++++ The data

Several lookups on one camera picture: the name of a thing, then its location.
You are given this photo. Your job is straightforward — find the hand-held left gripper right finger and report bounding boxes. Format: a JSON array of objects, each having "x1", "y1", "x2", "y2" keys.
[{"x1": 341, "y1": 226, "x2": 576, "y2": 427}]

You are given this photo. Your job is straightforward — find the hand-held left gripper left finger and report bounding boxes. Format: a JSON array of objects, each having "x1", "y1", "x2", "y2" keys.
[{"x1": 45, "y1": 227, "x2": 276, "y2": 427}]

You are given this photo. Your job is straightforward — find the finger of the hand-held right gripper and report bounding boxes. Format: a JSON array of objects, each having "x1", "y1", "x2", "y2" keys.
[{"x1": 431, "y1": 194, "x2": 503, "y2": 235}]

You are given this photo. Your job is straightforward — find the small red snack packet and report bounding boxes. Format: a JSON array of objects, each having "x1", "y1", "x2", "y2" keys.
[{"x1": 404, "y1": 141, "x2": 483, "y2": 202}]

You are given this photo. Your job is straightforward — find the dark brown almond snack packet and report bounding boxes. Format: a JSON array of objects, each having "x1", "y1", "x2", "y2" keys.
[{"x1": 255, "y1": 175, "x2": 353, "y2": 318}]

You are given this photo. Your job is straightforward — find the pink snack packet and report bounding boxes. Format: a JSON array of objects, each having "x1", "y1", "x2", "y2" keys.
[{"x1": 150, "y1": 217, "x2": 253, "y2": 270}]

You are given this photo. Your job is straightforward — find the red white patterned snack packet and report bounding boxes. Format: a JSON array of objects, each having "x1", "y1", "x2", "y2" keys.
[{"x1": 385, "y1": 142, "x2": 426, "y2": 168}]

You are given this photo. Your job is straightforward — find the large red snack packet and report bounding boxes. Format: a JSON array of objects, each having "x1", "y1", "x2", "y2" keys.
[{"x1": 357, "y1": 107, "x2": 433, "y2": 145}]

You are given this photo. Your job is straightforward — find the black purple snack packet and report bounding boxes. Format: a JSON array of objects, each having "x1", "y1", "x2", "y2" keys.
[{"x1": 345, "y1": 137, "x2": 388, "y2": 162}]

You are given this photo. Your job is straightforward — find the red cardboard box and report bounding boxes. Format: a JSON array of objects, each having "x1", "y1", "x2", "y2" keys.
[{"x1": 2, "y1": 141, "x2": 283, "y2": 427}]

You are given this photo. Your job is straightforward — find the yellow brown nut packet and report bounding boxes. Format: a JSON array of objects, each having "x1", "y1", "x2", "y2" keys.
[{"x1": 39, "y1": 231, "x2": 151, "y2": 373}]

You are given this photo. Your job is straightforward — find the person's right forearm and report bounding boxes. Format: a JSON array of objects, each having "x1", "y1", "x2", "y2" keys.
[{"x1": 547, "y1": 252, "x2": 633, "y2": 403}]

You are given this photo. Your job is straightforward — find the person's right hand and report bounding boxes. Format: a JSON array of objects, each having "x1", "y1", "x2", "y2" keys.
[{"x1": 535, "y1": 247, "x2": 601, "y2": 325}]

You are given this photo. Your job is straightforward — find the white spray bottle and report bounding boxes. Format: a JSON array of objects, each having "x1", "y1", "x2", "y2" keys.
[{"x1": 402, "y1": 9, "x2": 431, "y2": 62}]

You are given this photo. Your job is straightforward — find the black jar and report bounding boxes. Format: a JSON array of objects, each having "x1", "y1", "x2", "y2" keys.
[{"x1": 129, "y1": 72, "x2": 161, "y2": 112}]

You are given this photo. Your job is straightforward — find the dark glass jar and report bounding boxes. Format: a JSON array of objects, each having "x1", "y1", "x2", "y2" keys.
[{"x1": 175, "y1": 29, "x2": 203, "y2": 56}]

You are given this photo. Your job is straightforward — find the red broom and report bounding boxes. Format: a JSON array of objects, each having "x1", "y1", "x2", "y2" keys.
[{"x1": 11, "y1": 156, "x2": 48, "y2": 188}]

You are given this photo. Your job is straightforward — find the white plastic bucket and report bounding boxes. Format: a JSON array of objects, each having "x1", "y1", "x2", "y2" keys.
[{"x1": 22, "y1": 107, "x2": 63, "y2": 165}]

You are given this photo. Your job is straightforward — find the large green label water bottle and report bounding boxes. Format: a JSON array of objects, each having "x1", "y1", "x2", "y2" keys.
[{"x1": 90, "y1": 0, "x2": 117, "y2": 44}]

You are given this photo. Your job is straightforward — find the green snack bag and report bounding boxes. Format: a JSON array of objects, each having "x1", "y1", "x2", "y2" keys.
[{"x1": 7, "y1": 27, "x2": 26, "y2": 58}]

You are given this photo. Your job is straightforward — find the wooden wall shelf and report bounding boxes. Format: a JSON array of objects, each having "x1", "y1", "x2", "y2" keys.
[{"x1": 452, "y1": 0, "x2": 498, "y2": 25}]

++++++++

Directions
Set every entry down verbatim.

Task answer
Several lookups on one camera picture: the name of a thing, then its location.
You are given this photo. Your job is straightforward — find the hand-held left gripper right finger and report bounding boxes. Format: a JSON array of objects, each having "x1", "y1", "x2", "y2" keys.
[{"x1": 341, "y1": 226, "x2": 576, "y2": 427}]

You are given this photo. Your job is straightforward — find the hand-held left gripper left finger and report bounding boxes. Format: a JSON array of objects, each having "x1", "y1", "x2", "y2" keys.
[{"x1": 45, "y1": 227, "x2": 276, "y2": 427}]

You are given this photo. Your job is straightforward — find the finger of the hand-held right gripper and report bounding boxes. Format: a JSON array of objects, each having "x1", "y1", "x2", "y2" keys.
[{"x1": 431, "y1": 194, "x2": 503, "y2": 235}]

You are given this photo. Your job is straightforward — find the small red snack packet and report bounding boxes. Format: a JSON array of objects, each having "x1", "y1", "x2", "y2" keys.
[{"x1": 404, "y1": 141, "x2": 483, "y2": 202}]

You are given this photo. Your job is straightforward — find the dark brown almond snack packet and report bounding boxes. Format: a JSON array of objects, each having "x1", "y1", "x2", "y2" keys.
[{"x1": 255, "y1": 175, "x2": 353, "y2": 318}]

You are given this photo. Your job is straightforward — find the pink snack packet and report bounding boxes. Format: a JSON array of objects, each having "x1", "y1", "x2", "y2" keys.
[{"x1": 150, "y1": 217, "x2": 253, "y2": 270}]

You are given this photo. Your job is straightforward — find the red white patterned snack packet and report bounding boxes. Format: a JSON array of objects, each having "x1", "y1", "x2", "y2" keys.
[{"x1": 385, "y1": 142, "x2": 426, "y2": 168}]

You are given this photo. Your job is straightforward — find the large red snack packet and report bounding boxes. Format: a JSON array of objects, each having "x1", "y1", "x2", "y2" keys.
[{"x1": 357, "y1": 107, "x2": 433, "y2": 145}]

You are given this photo. Your job is straightforward — find the black purple snack packet and report bounding boxes. Format: a JSON array of objects, each having "x1", "y1", "x2", "y2" keys.
[{"x1": 345, "y1": 137, "x2": 388, "y2": 162}]

You are given this photo. Your job is straightforward — find the red cardboard box and report bounding boxes. Format: a JSON array of objects, each having "x1", "y1", "x2", "y2" keys.
[{"x1": 2, "y1": 141, "x2": 283, "y2": 427}]

You are given this photo. Your job is straightforward — find the yellow brown nut packet and report bounding boxes. Format: a JSON array of objects, each having "x1", "y1", "x2", "y2" keys.
[{"x1": 39, "y1": 231, "x2": 151, "y2": 373}]

You are given this photo. Your job is straightforward — find the person's right forearm and report bounding boxes. Format: a JSON array of objects, each having "x1", "y1", "x2", "y2" keys.
[{"x1": 547, "y1": 252, "x2": 633, "y2": 403}]

You are given this photo. Your job is straightforward — find the person's right hand and report bounding boxes. Format: a JSON array of objects, each having "x1", "y1", "x2", "y2" keys.
[{"x1": 535, "y1": 247, "x2": 601, "y2": 325}]

You are given this photo. Your job is straightforward — find the white spray bottle and report bounding boxes. Format: a JSON array of objects, each having "x1", "y1", "x2", "y2" keys.
[{"x1": 402, "y1": 9, "x2": 431, "y2": 62}]

You are given this photo. Your job is straightforward — find the black jar and report bounding boxes. Format: a JSON array of objects, each having "x1", "y1", "x2", "y2" keys.
[{"x1": 129, "y1": 72, "x2": 161, "y2": 112}]

You are given this photo. Your job is straightforward — find the dark glass jar and report bounding boxes. Format: a JSON array of objects, each having "x1", "y1", "x2", "y2" keys.
[{"x1": 175, "y1": 29, "x2": 203, "y2": 56}]

You are given this photo. Your job is straightforward — find the red broom and report bounding boxes. Format: a JSON array of objects, each having "x1", "y1", "x2", "y2" keys.
[{"x1": 11, "y1": 156, "x2": 48, "y2": 188}]

You are given this photo. Your job is straightforward — find the white plastic bucket and report bounding boxes. Format: a JSON array of objects, each having "x1", "y1", "x2", "y2" keys.
[{"x1": 22, "y1": 107, "x2": 63, "y2": 165}]

You are given this photo. Your job is straightforward — find the large green label water bottle and report bounding boxes. Format: a JSON array of objects, each having "x1", "y1", "x2", "y2" keys.
[{"x1": 90, "y1": 0, "x2": 117, "y2": 44}]

You are given this photo. Your job is straightforward — find the green snack bag and report bounding boxes. Format: a JSON array of objects, each having "x1", "y1", "x2", "y2" keys.
[{"x1": 7, "y1": 27, "x2": 26, "y2": 58}]

You are given this photo. Your job is straightforward — find the wooden wall shelf and report bounding boxes. Format: a JSON array of objects, each having "x1", "y1", "x2", "y2" keys.
[{"x1": 452, "y1": 0, "x2": 498, "y2": 25}]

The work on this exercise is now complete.